The safety and scientific validity of this study is the responsibility of the study sponsor and investigators. Listing a study does not mean it has been evaluated by the U.S. Federal Government. Read our disclaimer for details. Identifier: NCT03070080
Recruitment Status : Completed
First Posted : March 3, 2017
Last Update Posted : May 9, 2018
Information provided by (Responsible Party):
Khaled Abdel-Baky Abdel-Rahman, Assiut University

Brief Summary:
Fluid administration during and after surgery is an essential part of postoperative care to maintain the patients' fluid and biochemical balance. Abdominal surgical procedures are associated with dehydration from preoperative fasting, bowel preparation, and intra- and postoperative fluid and electrolyte loss. So, perioperative fluid management has been a topic of much debate over years and has intensified especially over the past several years.

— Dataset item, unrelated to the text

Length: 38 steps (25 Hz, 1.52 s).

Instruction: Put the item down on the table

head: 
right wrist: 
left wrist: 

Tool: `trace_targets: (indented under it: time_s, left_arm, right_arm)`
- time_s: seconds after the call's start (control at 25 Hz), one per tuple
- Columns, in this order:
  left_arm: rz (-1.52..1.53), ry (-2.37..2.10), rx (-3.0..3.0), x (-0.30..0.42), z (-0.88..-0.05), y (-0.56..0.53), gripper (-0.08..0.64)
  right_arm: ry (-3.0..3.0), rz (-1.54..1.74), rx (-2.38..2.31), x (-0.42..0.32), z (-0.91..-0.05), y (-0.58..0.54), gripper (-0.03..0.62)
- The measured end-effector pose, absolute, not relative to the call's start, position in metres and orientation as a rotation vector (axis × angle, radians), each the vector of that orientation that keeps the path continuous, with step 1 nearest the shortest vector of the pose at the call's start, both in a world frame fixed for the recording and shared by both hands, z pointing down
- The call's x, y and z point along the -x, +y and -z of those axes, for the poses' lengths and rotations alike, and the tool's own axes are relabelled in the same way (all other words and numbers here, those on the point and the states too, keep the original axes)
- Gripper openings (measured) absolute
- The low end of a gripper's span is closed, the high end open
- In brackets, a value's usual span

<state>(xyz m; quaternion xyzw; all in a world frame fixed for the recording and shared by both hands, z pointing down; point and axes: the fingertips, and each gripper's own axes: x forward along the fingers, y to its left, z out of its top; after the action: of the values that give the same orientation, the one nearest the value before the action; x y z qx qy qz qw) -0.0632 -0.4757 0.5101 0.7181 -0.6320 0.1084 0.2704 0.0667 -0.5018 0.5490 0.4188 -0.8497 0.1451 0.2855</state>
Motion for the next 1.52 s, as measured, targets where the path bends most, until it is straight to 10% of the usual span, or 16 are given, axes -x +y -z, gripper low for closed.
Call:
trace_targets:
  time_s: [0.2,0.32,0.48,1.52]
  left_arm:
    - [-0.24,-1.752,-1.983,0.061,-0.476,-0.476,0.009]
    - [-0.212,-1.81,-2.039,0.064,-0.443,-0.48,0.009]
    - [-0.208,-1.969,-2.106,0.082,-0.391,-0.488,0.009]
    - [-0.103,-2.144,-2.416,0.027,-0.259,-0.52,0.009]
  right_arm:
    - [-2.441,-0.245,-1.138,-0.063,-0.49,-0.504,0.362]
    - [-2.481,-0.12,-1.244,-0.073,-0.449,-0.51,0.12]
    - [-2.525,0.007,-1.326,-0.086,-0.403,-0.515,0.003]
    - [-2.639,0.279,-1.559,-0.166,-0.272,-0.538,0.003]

Condition or disease Intervention/treatment Phase
Fluid Therapy Procedure: restrictive fluid strategy Procedure: conservative fluid strategy Not Applicable

Detailed Description:

The controversies include the type of fluid, the timing of administration and the volume administrated. Following much discussion and ongoing controversy on colloids versus crystalloids and the ideal composition of the various intravenous solutions, the main focus more recently has been on the volume of fluids.

Fluid therapy strategies have been developed and implemented in clinical practice over several decades. The data suggest that aggressive or liberal intraoperative fluid resuscitation is harmful during open abdominal operation, whereas a restrictive fluid protocol has better outcomes, including fewer postoperative complications and a shorter discharge time.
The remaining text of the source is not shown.